## Work instruction
Pull every line holding the word "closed" from the data below and copy it.

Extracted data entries
============================================================

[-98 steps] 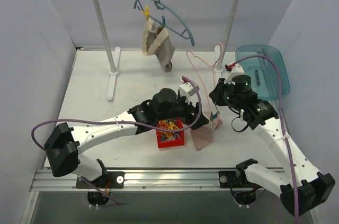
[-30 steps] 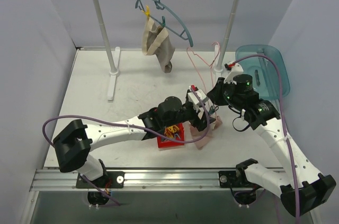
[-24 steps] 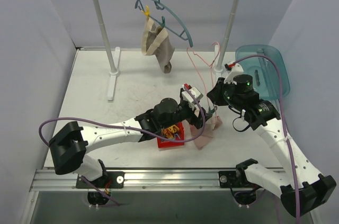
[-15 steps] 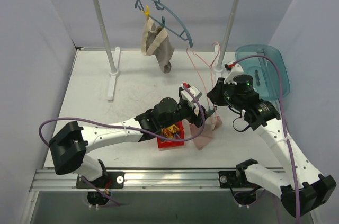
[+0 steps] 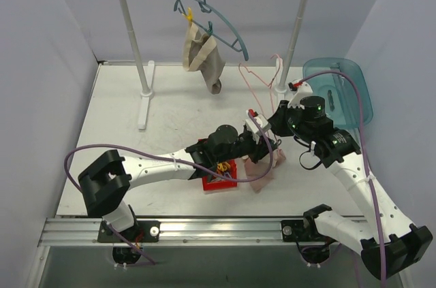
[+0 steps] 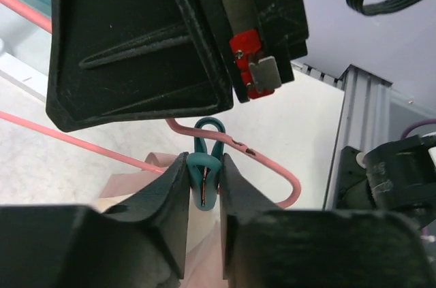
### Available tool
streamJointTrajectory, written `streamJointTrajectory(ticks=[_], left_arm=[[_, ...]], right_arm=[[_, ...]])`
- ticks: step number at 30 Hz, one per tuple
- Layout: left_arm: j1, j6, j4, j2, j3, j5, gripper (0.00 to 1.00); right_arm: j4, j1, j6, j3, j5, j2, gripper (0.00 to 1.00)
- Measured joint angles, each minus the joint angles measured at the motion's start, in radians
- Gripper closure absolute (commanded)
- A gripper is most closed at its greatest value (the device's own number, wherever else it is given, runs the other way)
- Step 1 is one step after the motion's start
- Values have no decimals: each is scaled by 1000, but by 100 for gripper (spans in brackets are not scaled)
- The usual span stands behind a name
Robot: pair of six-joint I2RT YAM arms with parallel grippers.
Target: Remove the underwear clipped to the hanger
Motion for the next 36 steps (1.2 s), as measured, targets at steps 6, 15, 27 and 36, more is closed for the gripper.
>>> streamJointTrajectory(ticks=[6,15,27,36], left_arm=[[3,18,8,0,0,-13,93],[133,75,10,-24,-17,-95,94],[243,108,10,-14,3,-114,92],[212,-66,208,-1,-24,-14,52]], right_arm=[[1,0,0,0,0,-10,100],[-2,5,1,0,-23,-13,100],[-40,5,-1,3,-25,-19,100],[-105,5,2,39,151,-61,100]])
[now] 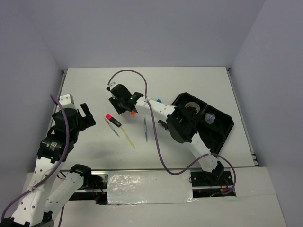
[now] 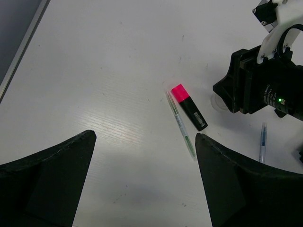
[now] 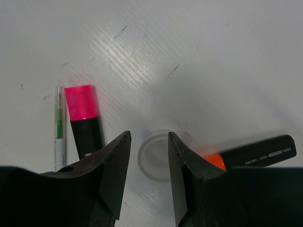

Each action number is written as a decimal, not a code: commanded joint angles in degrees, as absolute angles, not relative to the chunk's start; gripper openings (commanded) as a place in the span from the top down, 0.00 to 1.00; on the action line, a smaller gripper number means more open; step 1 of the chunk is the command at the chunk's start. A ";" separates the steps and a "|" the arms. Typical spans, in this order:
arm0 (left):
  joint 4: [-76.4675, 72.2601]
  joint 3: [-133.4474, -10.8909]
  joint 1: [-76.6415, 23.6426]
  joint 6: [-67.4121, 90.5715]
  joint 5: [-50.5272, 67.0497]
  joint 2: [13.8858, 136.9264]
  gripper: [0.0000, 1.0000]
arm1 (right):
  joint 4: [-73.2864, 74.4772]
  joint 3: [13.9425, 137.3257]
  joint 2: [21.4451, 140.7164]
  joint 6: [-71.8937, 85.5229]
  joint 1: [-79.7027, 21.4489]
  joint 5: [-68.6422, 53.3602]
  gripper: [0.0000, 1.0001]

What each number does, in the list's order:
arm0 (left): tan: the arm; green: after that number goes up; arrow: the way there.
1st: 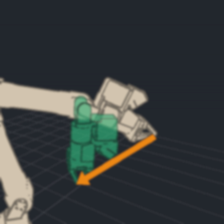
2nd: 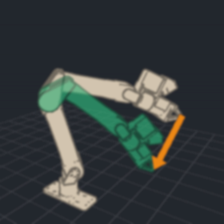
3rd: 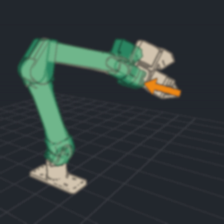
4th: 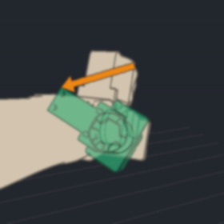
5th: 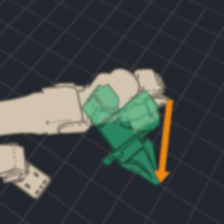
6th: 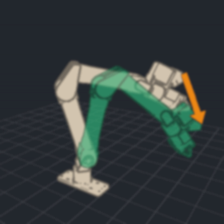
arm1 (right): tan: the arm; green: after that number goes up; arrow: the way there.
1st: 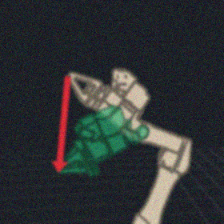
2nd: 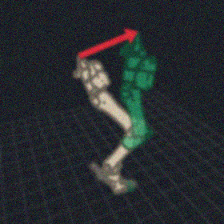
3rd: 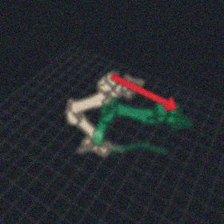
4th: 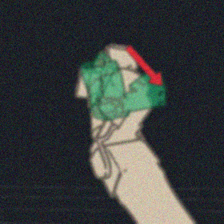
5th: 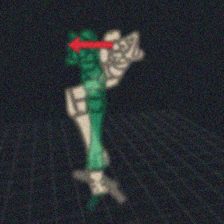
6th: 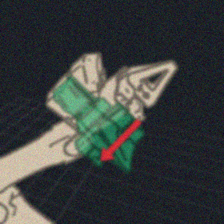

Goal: Sort the stationery into containers
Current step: Pick up the stationery from the center of the board, then place the stationery in the storage box, then pick up the pen from the center of the board.

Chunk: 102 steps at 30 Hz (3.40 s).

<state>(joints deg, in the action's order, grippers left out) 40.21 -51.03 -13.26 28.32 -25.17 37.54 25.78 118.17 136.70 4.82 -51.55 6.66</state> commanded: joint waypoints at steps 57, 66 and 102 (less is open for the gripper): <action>37.62 -51.86 -12.74 26.46 -23.99 38.32 0.01 | 23.82 69.70 96.94 21.80 -15.21 20.31 0.83; 37.62 -51.94 -12.66 26.54 -23.73 38.94 0.01 | 22.32 68.38 97.03 21.01 -13.18 18.63 0.59; 37.44 -51.77 -12.39 26.28 -23.47 37.88 0.01 | 34.62 100.29 120.24 38.03 -37.53 27.67 0.20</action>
<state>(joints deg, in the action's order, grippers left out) 39.77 -51.03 -12.82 27.14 -24.08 38.74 33.63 100.42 122.50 30.92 -37.56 21.78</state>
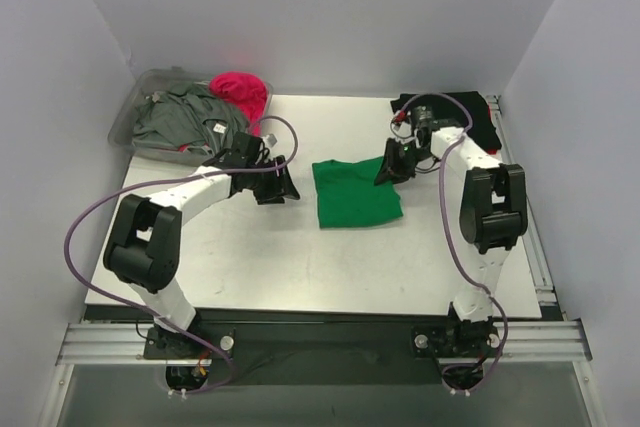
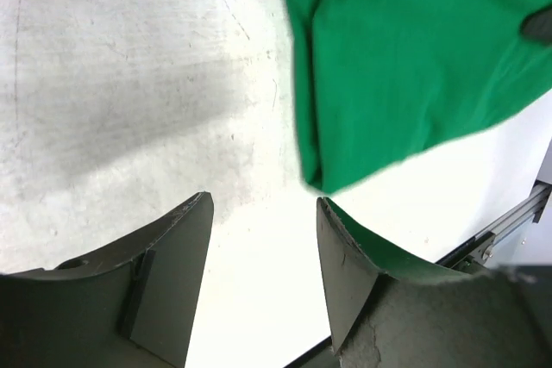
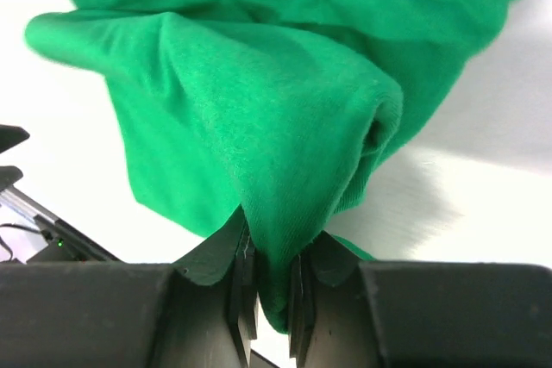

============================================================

## Output of the task
- A gripper is most closed at its greatest value (the device's own number, wherever else it is given, runs the other way)
Motion for the next 36 steps (1.2 s), as measured, targets at steps 6, 15, 27 and 36, more is closed for the gripper.

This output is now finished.